Questa è una storia straordinaria, la storia di una donna e di una sedia entrambe meravigliose in modo diverso.
Prima c’è lei Lina Bo Bardi, nata a Roma nel 1914, dopo la laurea in architettura conseguita a Roma nel 1939, si trasferisce a Milano dove inizia la sua collaborazione professionale con Carlo Pagani e con lo studio di Giò Ponti.
Nel 1946, insieme con il marito Pietro Maria Bardi, invitato a dirigere il Museo d’Arte di San Paolo, si trasferisce in Brasile (dove morirà nel 1992), luogo che sceglie come propria terra, diventerà infatti cittadina brasiliana.
Lina Bo Bardi amava dilettarsi in diversi campi, quali l’architettura, il design, l’illustrazione, l’editoria e scenografia ed in qualsiasi attività metteva l’essere umano al centro di qualsiasi progetto.
Un’idea nata dalle sue profonde convinzioni etiche e politiche. Parlando alla prima esibizione delle sue opere all’Università di San Paolo nel 1989, si descrisse come stalinista per lealtà, non solo per una visione del mondo comunista ma anche per l’uomo che liberò l’Italia dal fascismo.
Si definiva anche anti-femminista, che all’epoca spesso raffigurava le donne come esseri speciali con un potere “femminile“.
Bo Bardi parlò invece di un’eguaglianza diretta, ispirata da come le donne della classe lavoratrice hanno sempre lavorato fianco a fianco con gli uomini.
Un talento straordinario passato quasi inosservato.
Negli ultimi anni, però da quando una retrospettiva su Bo Bardi è stata un punto saliente della Biennale di Architettura di Venezia del 2010, ha guadagnato il suo riconoscimento postumo, accattivando accademici, curatori e collezionisti in egual misura. Il critico britannico dell’architettura Rowan Moore la descrive addirittura come “l’architetto più sottovalutato del XX secolo“.

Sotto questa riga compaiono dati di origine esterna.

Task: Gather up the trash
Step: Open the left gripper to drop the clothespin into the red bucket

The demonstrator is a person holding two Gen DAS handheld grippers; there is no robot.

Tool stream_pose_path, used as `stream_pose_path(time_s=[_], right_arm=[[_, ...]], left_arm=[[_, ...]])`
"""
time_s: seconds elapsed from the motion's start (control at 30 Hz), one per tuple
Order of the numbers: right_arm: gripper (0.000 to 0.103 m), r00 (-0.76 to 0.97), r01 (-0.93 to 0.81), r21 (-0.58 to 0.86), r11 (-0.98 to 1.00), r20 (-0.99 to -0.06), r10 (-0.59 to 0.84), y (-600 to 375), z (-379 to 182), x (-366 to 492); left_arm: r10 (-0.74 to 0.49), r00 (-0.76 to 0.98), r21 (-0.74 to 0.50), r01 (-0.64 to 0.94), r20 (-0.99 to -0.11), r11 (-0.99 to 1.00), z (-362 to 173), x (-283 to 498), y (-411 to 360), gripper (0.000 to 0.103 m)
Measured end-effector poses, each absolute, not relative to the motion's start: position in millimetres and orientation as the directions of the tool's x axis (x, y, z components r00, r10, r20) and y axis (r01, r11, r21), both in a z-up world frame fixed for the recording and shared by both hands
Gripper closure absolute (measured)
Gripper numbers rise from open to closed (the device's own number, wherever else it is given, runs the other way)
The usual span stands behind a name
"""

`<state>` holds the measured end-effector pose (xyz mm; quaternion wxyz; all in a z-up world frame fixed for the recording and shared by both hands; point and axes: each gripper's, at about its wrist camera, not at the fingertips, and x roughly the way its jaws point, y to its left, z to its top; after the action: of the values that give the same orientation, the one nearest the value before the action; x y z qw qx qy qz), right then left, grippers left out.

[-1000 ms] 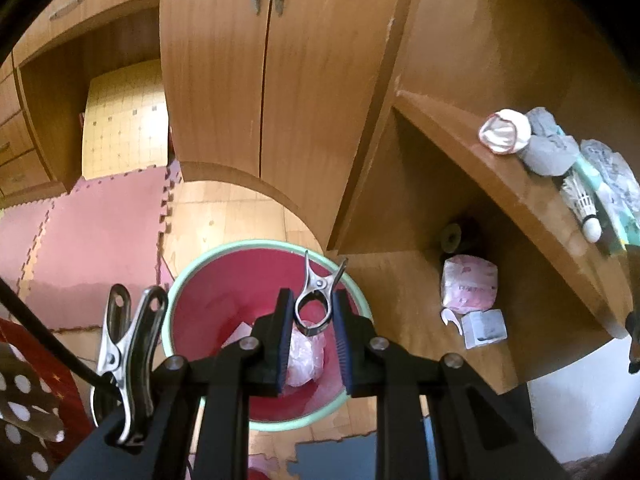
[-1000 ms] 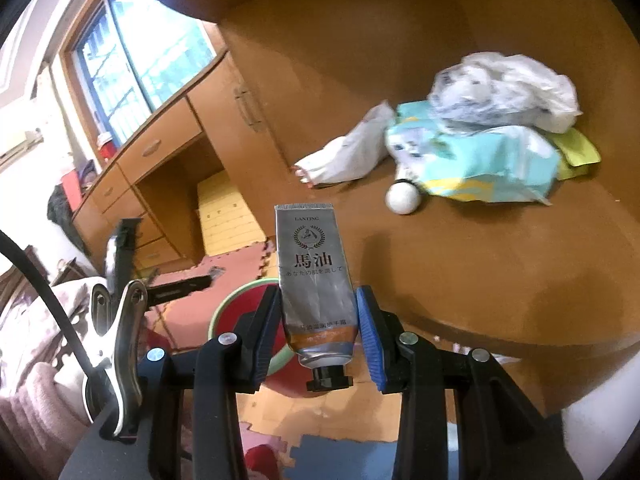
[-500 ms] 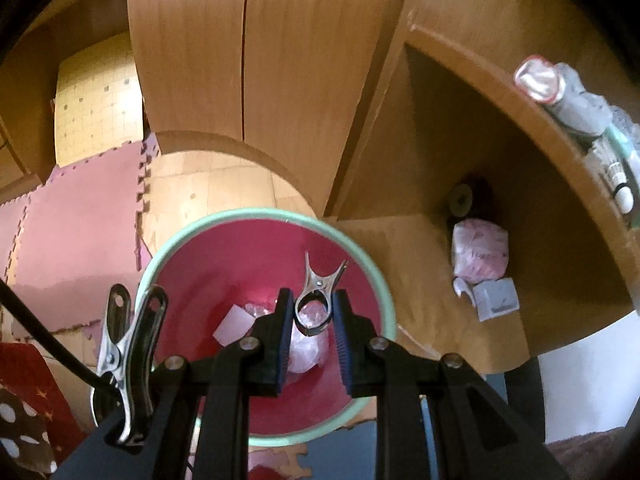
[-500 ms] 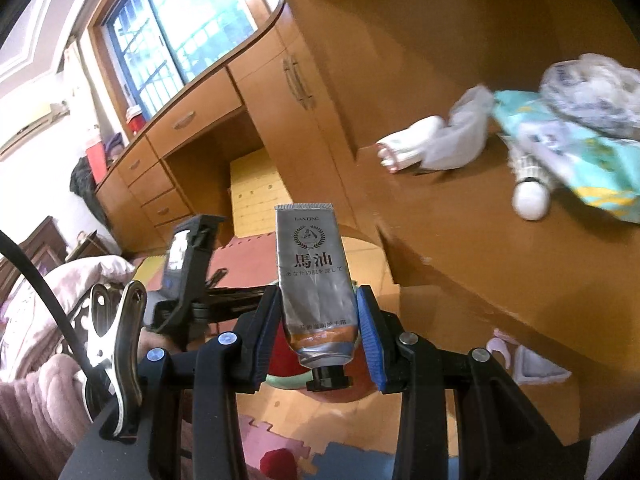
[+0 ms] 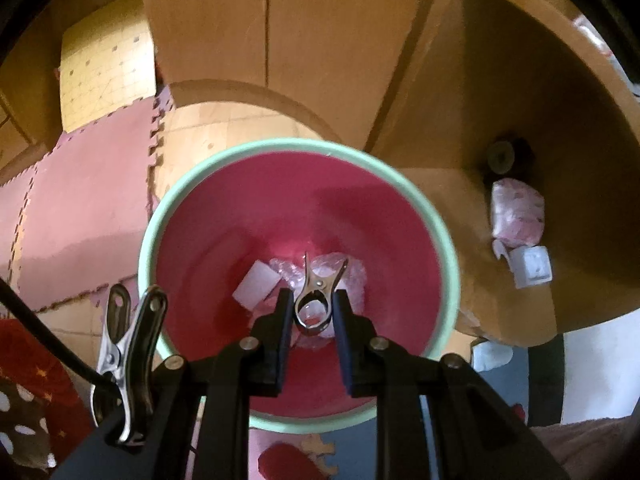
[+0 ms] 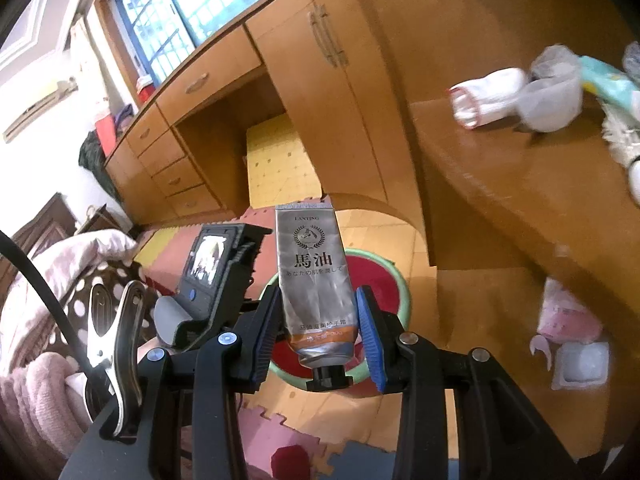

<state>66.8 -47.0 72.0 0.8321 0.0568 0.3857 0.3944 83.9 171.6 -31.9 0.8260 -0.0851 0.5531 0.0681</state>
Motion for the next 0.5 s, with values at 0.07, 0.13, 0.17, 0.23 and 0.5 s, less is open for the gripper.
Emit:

E poi c’è la Bowl chair, creata nel 1951 una forma fresca, semisferica, casuale e regolabile, appoggiata su un anello di metallo e quattro gambe.

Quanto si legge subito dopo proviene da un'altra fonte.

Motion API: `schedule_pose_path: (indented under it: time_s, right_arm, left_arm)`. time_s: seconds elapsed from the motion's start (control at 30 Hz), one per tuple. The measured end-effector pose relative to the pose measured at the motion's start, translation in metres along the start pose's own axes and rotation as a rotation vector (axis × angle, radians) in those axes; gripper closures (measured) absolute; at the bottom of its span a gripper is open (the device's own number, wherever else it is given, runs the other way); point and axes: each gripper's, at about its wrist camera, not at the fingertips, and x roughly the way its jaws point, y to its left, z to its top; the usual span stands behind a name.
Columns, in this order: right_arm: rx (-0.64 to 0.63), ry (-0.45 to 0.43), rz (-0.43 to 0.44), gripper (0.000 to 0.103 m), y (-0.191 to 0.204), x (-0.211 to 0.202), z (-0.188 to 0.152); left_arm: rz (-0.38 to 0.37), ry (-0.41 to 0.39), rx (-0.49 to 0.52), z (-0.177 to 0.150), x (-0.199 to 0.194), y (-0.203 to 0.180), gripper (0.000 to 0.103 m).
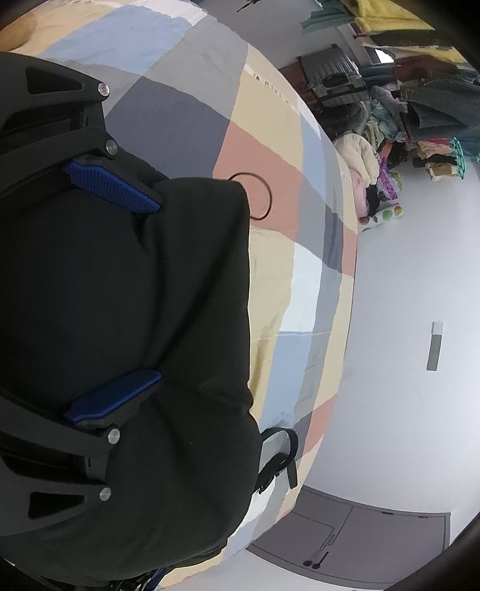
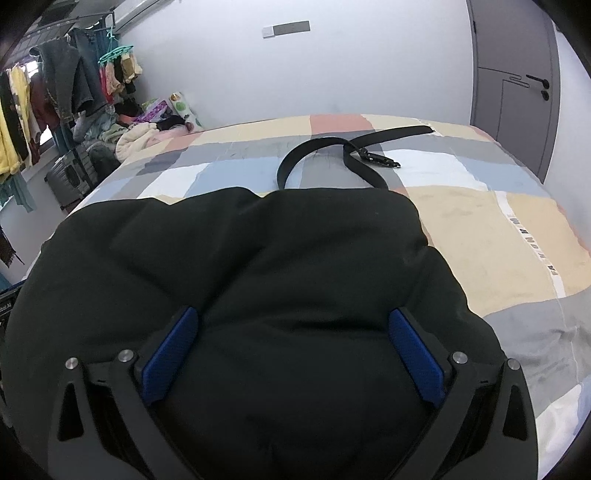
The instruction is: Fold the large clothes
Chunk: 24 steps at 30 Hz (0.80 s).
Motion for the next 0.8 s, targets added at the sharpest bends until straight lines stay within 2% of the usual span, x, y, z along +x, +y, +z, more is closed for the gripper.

La cosa veramente straordinaria della Bowl Chair è il suo concetto: un sedile che può essere inclinato e ruotato all’interno della sua cornice per adattarsi alla postura di chi ci si siede.
Il pezzo non è mai stato messo in produzione, ma nel 2015, dopo 64 anni, il marchio italiano Arper (a cui sono stati concessi i diritti per produrre la sedia) ha reintrodotto la sedia Bowl, facendo rivivere il classico modernista di Bo Bardi con le sfumature tecniche del 21° secolo e lo spirito del suo designer anticonformista.

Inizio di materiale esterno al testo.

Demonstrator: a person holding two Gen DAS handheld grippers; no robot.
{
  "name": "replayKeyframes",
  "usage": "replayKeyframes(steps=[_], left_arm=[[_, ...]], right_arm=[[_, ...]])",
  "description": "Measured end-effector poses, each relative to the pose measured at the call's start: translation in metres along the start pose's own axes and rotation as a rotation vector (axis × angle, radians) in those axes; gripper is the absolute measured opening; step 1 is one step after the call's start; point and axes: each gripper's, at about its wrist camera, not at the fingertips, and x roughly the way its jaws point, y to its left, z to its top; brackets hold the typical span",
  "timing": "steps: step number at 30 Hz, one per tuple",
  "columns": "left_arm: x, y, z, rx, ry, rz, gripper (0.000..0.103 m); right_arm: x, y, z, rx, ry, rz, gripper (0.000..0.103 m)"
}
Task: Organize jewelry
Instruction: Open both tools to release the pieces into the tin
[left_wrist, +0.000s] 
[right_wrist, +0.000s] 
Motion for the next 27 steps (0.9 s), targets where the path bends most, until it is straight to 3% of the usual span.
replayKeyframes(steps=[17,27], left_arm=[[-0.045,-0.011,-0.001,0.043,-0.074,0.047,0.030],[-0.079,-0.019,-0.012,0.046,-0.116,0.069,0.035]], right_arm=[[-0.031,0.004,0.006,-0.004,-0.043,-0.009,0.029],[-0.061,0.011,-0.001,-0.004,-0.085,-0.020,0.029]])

Arper ha lavorato a stretto contatto con l’Istituto Lina Bo e P.M. Bardi, catturando la sua innovazione, studiando attentamente le poche illustrazioni del designer e le uniche due sedie Bowl esistenti (nella sua abitazione di San Paolo): una in pelle nera e l’altra in plastica trasparente.
Pensate quanto avanti nei tempi era Lina Bo Bardi: una bowl chair in pelle nera liscia e acciaio tubolare nero, quindi il massimo del modernismo e l’altra in plastica chiara e cuscino rosso dimostrando quindi una sensibilità pop ben prima del suo tempo.
Arper ha lavorato duramente per interpretare questa sedia in modo che la sua realizzazione fosse in linea con i moderni metodi di produzione, pur cercando di rimanere fedele al design originale.
Realizzata artigianalmente dagli artigiani del marchio, la versione di Arper della sedia è disponibile in pelle nera e in una versione in tessuto con sette diversi colori, ciascuno con cuscini opzionali con colorazioni piene o con motivi geometrici.
Bowl chair è una sedia audace a qualsiasi livello, preveggente per il suo periodo storico: la forma sferica precede la famosa Ball Chair di Eero Aarnio (di cui ho scritto qui) oltre un decennio.